In 1517, Gedun Gyatso became the abbot of Drepung monastery and in the following year, he revived the Monlam Chenmo, the Great Prayer Festival and presided over the events with monks from Sera, Drepung and Ganden, the three great monastic universities of the Gelugpa Sect.

"The main purpose of the Great Prayer Festival is to pray for the long life of all the holy Gurus of all traditions, for the survival and spreading of the Dharma in the minds of all sentient beings, and for world peace. The communal prayers, offered with strong faith and devotion, help to overcome obstacles to peace and generate conducive conditions for everyone to live in harmony."

The celebration of Monlam in the Lhasa Jokhang was forbidden during the Cultural Revolution (1966–1976), although it had not been practiced there since 1959, and would not be hosted in Lhasa again until 1986. During the late 1980s, Tibetan organizers used Monlam and post-Monlam ceremonies for political demonstrations. During Monlam, monks stood on platforms to pray for the long life of the 14th Dalai Lama, boys threw rocks at observing police, and symbols advocating Tibetan independence were displayed. When these demonstrations failed to produce results, monks even suggested boycotting Monlam to show their displeasure with the government. Since security forces were prohibited from breaking up the demonstrations as "they were ostensibly [purely] religious", the city government suspended the Monlam in 1990.

Monlam festivals are upheld by Tibetan Buddhist monasteries established in exile in India.

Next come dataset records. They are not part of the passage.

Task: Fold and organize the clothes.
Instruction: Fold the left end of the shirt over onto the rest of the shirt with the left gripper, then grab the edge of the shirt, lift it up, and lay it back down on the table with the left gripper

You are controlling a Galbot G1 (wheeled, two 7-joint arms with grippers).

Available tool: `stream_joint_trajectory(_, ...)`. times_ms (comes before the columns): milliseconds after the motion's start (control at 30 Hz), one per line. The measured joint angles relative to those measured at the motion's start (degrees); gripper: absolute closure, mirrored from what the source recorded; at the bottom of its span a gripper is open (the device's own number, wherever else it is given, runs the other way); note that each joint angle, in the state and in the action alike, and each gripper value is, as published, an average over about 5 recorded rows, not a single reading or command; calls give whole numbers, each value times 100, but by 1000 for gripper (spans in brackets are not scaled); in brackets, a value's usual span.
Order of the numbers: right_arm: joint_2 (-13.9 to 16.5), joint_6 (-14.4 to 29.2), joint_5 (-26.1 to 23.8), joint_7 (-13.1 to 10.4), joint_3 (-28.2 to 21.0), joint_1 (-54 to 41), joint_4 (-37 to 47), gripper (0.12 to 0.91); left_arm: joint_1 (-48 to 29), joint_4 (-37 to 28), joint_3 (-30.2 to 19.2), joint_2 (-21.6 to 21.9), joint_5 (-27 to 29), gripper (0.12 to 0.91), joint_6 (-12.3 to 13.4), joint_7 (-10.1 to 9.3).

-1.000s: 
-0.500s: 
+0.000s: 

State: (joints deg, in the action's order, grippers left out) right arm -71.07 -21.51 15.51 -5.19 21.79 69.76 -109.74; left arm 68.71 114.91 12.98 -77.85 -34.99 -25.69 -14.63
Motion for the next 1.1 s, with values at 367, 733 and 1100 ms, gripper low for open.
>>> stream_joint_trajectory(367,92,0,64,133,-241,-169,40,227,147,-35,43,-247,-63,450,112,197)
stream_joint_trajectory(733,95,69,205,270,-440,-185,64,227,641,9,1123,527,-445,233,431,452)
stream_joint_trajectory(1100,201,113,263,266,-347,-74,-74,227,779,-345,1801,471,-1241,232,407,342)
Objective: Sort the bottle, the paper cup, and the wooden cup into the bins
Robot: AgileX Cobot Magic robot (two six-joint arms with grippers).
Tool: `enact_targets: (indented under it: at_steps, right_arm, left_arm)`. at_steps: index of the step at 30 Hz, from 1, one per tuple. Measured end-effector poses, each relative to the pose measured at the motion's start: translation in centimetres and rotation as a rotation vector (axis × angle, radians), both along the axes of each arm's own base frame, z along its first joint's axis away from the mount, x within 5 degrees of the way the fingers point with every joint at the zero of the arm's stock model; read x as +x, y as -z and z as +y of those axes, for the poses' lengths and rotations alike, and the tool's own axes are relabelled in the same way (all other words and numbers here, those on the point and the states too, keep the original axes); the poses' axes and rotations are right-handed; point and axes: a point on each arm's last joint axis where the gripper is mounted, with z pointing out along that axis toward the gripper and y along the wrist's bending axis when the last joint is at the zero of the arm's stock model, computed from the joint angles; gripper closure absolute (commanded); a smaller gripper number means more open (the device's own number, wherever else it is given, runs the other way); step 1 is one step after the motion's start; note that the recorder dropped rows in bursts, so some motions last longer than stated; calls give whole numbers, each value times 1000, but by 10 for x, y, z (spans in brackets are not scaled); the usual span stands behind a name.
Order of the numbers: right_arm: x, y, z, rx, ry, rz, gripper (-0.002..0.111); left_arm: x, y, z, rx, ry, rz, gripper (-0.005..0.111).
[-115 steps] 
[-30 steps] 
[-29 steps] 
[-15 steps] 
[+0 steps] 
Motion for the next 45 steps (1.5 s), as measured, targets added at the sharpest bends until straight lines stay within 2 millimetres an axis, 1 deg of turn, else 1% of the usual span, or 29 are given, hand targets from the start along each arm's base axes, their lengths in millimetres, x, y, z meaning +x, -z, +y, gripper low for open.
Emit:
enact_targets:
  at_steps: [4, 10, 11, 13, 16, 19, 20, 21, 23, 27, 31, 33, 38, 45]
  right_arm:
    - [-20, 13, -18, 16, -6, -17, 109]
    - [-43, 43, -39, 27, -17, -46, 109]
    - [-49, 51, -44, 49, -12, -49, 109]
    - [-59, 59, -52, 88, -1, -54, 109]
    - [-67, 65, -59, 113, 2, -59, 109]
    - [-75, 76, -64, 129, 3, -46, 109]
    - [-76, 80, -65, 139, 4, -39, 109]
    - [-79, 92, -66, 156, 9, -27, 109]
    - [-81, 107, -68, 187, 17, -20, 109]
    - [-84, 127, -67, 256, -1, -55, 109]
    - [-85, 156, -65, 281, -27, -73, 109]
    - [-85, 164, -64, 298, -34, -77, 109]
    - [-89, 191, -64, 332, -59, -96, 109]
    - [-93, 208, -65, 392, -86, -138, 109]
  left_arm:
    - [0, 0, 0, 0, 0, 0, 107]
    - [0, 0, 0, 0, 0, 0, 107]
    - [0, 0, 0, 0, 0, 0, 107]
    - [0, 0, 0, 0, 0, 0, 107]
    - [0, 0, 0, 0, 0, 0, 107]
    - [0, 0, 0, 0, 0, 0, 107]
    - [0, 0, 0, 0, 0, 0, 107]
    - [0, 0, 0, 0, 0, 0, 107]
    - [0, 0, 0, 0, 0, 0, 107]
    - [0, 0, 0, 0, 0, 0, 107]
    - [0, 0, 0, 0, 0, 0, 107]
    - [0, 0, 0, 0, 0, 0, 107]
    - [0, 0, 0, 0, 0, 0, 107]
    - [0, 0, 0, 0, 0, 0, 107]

In 2024, websites related to the Monlam festivals were attacked by the Chinese government advanced persistent threat group "Evasive Panda" for cyberespionage purposes.

==Practices==
Examinations for the highest 'Lharampa Geshe' degree (a degree in Buddhist philosophy in the Geluk tradition) were held during the week-long festival. Monks would perform traditional Tibetan Buddhist dances (cham) and make huge ritual offering cakes (tormas) that were adorned with very elaborate butter sculptures.
On the fifteenth day, the highlight of Monlam Chenmo in Lhasa would be the "Butter Lamp Festival" (Chunga Choepa), during which the Dalai Lama would come to the Jokhang Temple and perform the great Buddhist service. Barkhor Square in front of the Jokhang would be turned into a grand exhibition site for the huge tormas. At the end of the festival, these tormas would be burned in a large bonfire.

Traditionally, from New Year's Day until the end of Monlam, lay Tibetans would make merry. Many pilgrims from all over Tibet joined the prayers and teachings and made donations to the monks and nuns.

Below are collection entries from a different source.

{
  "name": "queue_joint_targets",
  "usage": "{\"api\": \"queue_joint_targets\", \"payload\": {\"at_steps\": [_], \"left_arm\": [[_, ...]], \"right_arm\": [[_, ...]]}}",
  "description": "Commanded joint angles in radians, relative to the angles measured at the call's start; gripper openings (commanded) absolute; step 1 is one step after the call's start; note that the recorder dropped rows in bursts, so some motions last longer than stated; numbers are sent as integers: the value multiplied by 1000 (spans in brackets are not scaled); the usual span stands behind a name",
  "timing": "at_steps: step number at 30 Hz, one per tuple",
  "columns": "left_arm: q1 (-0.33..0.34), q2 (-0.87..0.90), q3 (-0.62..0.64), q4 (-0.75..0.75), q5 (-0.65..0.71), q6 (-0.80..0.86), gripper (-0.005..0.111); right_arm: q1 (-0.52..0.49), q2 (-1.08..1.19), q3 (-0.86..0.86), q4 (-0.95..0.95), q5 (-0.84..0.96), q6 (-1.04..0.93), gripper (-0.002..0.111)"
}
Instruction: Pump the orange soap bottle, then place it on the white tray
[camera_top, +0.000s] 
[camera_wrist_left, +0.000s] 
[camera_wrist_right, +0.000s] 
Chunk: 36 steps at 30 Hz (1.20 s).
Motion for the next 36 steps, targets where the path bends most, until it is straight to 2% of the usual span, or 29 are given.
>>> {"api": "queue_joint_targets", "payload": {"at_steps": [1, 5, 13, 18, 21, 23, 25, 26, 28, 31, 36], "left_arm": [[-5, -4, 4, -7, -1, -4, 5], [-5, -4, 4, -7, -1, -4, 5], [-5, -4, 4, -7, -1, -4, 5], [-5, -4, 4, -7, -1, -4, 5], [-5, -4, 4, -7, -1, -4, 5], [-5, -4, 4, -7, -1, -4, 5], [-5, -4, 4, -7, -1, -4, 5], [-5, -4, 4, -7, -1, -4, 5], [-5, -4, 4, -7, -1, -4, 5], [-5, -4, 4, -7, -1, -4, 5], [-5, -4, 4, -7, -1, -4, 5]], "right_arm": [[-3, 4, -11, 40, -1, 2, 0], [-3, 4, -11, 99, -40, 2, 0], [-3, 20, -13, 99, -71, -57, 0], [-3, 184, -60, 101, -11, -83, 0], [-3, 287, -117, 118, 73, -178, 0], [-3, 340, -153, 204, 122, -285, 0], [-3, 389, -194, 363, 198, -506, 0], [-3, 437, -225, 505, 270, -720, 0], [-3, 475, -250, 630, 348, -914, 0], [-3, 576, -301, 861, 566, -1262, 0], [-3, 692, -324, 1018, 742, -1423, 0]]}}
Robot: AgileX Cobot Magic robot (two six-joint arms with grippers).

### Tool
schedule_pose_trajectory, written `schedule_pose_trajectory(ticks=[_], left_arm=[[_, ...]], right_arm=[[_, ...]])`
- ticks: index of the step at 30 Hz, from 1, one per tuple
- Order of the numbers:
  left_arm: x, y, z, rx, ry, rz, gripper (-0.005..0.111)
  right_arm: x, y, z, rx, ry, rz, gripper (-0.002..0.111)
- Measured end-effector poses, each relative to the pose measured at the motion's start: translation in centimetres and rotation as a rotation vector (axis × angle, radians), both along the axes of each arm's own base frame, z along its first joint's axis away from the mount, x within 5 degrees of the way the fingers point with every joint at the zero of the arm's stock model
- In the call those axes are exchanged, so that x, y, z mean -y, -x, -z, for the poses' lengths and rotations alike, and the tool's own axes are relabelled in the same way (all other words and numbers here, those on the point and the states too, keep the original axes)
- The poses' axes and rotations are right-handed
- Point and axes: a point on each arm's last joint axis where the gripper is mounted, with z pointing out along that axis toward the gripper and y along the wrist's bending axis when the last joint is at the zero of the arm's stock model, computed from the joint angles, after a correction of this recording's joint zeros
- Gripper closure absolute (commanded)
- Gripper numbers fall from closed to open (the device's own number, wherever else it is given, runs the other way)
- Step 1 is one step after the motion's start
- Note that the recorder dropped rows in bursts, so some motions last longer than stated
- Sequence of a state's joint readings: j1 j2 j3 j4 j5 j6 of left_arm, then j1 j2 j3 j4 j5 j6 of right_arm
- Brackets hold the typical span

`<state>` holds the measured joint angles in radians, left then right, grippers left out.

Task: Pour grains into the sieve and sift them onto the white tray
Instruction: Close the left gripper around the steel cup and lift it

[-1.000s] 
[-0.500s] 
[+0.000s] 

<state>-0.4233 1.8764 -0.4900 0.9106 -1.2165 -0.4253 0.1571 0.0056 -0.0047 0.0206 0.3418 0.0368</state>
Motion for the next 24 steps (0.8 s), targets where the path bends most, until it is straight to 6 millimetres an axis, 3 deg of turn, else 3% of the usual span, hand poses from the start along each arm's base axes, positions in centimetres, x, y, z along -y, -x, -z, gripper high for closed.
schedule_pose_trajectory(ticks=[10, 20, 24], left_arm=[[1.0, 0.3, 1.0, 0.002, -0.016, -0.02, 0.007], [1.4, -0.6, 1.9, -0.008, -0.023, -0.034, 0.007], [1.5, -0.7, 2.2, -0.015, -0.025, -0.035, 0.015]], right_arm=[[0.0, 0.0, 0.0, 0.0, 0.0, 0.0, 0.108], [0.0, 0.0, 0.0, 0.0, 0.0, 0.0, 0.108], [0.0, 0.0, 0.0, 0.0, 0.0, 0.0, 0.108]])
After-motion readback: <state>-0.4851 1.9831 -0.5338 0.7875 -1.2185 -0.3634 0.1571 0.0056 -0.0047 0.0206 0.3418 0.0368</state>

Many other monasteries would hold special prayer sessions and perform religious rituals: for example, some monasteries would unfold huge religious scroll-paintings (thangkas) for all to see.

===Aspiration Prayers===
In the Kagyu Monlam Chenmo, the main practice by the assembled monks and lay people is the Wishing Prayer of Samantabhadra, part of the preserved words of the Buddha according to the Tibetan tradition. This prayer has at its core the Enlightened Attitude (Bodhisattva Vow) of Mahayana Buddhism, that the practitioner may attain enlightenment for the benefit of all beings.